School districts would be allowed to spend about 60% of their federal aid in the next three years but would essentially have to save the rest.

Sen. Larry Taylor, R-Friendswood, said he included the provision in a school finance bill to extend the life of $11.2 billion in relief money, which is intended to help students rebound from the pandemic. Under federal law, the money must be spent within three years, he said.

But Taylor’s proposal would have districts set aside state dollars — which would be the equivalent of up to 40% of that new federal aid — that they could then tap starting in 2024-25, after federal funding is set to expire.

“It takes that three-year spending time to five years, so [schools] can be much more thoughtful and use that time more wisely to spend that money in ways that will really benefit kids,” Taylor said last week during a hearing on the bill.

The federal money is largely meant to help schools address the learning loss that students suffered from widespread disruptions caused by the pandemic. Experts have said children may be months or more behind in their learning because of COVID-19.

Education officials doubt that a state mandate to lock up federal funding for the next three years will help schools spend money wisely.

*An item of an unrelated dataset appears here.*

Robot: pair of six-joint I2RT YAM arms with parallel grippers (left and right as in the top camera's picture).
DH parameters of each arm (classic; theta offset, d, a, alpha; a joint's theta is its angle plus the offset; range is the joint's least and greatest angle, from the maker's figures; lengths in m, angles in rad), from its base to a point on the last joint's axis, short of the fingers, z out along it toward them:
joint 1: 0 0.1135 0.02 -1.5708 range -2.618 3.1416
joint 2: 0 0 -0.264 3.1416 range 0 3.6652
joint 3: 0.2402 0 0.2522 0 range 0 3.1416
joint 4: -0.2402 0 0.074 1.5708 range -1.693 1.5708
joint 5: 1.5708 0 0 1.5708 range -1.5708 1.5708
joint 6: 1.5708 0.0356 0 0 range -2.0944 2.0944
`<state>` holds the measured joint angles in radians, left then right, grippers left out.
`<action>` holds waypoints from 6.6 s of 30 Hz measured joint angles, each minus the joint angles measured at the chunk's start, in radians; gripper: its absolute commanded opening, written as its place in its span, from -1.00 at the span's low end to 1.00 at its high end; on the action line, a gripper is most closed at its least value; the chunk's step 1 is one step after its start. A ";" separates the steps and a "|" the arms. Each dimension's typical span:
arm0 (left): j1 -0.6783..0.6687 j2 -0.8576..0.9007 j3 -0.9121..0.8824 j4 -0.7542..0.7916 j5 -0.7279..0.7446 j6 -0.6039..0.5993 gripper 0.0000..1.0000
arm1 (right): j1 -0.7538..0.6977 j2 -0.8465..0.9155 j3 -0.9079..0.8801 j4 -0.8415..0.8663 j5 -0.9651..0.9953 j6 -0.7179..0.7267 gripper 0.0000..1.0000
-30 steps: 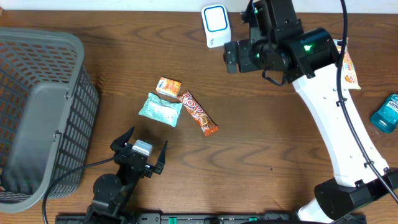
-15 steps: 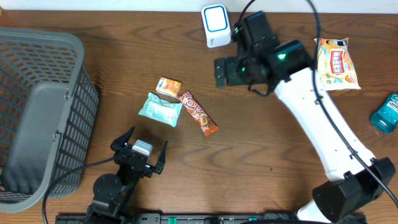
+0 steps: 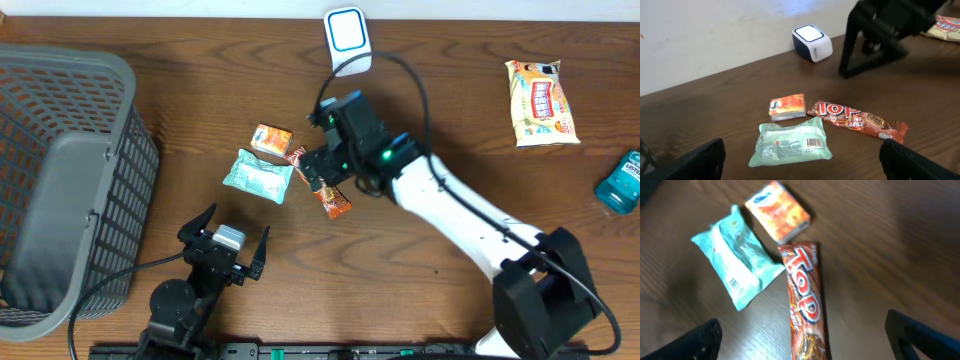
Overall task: Scan the item barcode
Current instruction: 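Lower the right gripper onto the red Top bar and grasp it, then lift the Top bar and turn it upright with the right gripper, then hold the Top bar end over the scanner window with the right gripper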
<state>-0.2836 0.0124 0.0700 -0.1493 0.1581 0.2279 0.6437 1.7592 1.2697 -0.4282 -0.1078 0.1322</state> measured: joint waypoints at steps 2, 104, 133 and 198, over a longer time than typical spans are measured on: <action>0.000 0.000 0.000 0.000 0.000 0.000 0.96 | 0.018 0.002 -0.047 0.104 0.026 -0.027 0.98; 0.000 0.000 0.000 0.000 0.000 0.000 0.96 | -0.332 -0.310 -0.084 -0.319 -1.152 0.532 -0.97; 0.000 0.000 0.000 0.000 0.000 0.000 0.96 | -0.395 -0.310 -0.084 -0.421 -1.419 0.363 -0.98; 0.000 0.000 0.000 0.000 0.000 0.000 0.96 | -0.309 0.720 0.955 -0.153 0.014 0.203 -0.98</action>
<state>-0.2836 0.0124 0.0700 -0.1490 0.1577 0.2279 0.3351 2.4794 2.2246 -0.5816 -0.0940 0.3351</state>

“That ought to be a local decision,” said Brian Woods, superintendent of Northside ISD in San Antonio and president of the Texas Association of School Administrators. “I am not at all sure it is in our best interest to drop what we’re able to do in the first three years by 40% to buy you additional years after that.”

District officials could decide on their own to set aside any amount of funding for future spending, Woods said. The superintendent also questioned whether Taylor’s proposed workaround would comply with federal guidelines on the pandemic aid.

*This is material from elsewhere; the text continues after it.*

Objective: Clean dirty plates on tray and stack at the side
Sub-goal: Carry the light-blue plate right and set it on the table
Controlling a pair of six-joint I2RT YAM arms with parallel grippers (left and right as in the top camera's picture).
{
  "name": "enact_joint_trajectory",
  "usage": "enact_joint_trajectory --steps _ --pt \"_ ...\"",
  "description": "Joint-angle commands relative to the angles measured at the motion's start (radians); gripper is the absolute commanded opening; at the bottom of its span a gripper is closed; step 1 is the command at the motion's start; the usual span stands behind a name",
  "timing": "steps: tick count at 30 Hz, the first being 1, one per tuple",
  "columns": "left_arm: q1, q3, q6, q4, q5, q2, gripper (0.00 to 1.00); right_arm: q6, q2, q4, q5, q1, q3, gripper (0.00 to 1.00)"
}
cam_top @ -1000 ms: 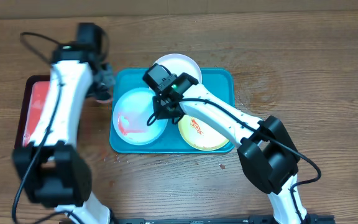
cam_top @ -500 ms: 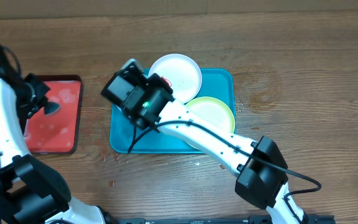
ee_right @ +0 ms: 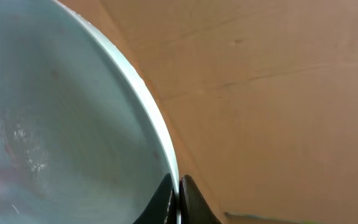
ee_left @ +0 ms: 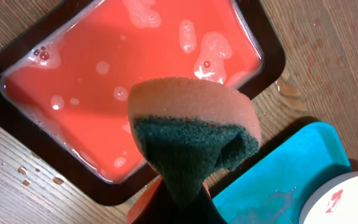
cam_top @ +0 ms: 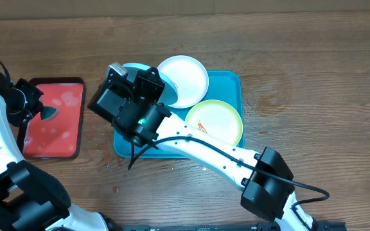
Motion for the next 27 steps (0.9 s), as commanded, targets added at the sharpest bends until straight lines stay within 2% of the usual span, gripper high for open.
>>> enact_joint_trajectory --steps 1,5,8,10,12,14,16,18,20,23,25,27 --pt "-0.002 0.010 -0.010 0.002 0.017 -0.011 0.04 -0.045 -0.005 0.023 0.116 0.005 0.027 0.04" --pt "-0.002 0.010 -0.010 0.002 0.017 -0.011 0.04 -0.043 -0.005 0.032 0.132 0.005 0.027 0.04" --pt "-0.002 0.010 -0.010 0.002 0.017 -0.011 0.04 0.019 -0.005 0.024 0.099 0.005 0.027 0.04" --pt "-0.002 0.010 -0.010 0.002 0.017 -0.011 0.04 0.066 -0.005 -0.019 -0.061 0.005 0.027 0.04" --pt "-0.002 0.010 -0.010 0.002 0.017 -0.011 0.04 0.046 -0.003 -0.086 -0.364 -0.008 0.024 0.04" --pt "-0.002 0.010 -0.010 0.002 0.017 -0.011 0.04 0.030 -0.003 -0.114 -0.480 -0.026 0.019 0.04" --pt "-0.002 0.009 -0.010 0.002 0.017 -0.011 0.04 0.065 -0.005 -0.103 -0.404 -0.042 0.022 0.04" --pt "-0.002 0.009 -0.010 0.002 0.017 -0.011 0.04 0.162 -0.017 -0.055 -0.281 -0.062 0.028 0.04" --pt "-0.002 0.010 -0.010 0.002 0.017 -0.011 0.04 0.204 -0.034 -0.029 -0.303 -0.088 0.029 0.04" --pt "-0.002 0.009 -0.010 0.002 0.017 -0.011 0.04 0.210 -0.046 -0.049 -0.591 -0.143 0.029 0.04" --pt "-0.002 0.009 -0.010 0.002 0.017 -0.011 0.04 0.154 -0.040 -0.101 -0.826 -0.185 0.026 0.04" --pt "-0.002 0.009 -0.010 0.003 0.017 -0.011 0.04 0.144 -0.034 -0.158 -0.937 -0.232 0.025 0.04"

Some critics of the proposal raised concerns that Texas lawmakers could cut state aid for the 2024-25 school year by the same amount that was set aside, essentially clawing back the total funding that districts would receive.

That’s not what Taylor is envisioning, the lawmaker said when questioned last week about the possibility.

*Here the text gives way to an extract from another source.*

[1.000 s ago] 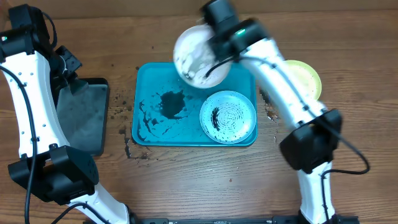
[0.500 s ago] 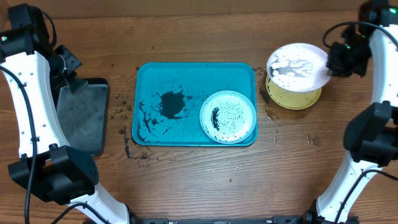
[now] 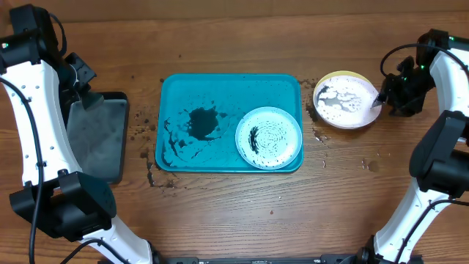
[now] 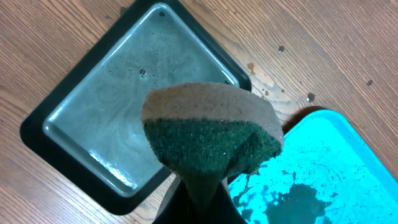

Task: Clean dirty plates on tray and stack at the side
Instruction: 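Release the white plate and move the right gripper to the second white plate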

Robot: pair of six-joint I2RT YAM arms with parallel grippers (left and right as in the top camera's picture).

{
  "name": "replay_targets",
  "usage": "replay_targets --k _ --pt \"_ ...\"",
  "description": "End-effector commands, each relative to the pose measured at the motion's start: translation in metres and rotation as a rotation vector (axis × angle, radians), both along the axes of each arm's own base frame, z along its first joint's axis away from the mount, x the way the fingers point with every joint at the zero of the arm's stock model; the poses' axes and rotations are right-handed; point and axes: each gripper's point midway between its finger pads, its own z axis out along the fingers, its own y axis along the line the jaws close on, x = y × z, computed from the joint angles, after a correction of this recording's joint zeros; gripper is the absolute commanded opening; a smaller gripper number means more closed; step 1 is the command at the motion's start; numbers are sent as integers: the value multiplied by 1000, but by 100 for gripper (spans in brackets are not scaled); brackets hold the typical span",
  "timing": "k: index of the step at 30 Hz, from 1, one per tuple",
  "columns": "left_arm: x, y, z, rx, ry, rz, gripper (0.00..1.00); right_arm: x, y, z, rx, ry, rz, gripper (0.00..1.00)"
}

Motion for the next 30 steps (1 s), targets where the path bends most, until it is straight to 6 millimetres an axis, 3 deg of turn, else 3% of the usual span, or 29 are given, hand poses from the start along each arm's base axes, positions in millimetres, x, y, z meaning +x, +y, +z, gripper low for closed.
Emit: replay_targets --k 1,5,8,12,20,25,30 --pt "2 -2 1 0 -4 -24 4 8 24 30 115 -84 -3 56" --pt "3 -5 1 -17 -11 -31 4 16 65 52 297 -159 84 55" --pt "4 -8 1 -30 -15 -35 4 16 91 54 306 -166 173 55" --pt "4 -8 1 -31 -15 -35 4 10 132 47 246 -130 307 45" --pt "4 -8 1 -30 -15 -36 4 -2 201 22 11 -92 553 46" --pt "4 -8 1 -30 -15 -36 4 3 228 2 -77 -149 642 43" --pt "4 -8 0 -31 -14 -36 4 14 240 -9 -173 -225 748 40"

“We’re not supplanting this,” Taylor told fellow Education Committee members. “This is still their money. We’re just asking them to bank it.”

A late-in-the-session change to the rules governing how districts spend their money is frustrating to schools already in the thick of planning budgets, Woods said.

For Dallas ISD, a 40% cut would mean putting aside about $217 million until 2024-25.

Northside ISD, the state’s fourth-largest school district, can’t reduce summer school or other offerings because students need the additional help, Woods said. So the district would likely have to pay for such programming out of local dollars, causing more financial strain, he said.

“If we’ve got the federal dollars now — and they intended to have them spent — why wouldn’t we spend them now in a really large-scale effort to try to catch kids up over the next three years?” Woods said.

He’s worried that districts will be forced to hold back “when we know the needs are so great that even the full [federal funding] is not going to be able to meet all the needs.”

Texas has grappled with how to spend billions in federal aid for schools. Altogether, Congress has approved close to $19 billion for Texas schools.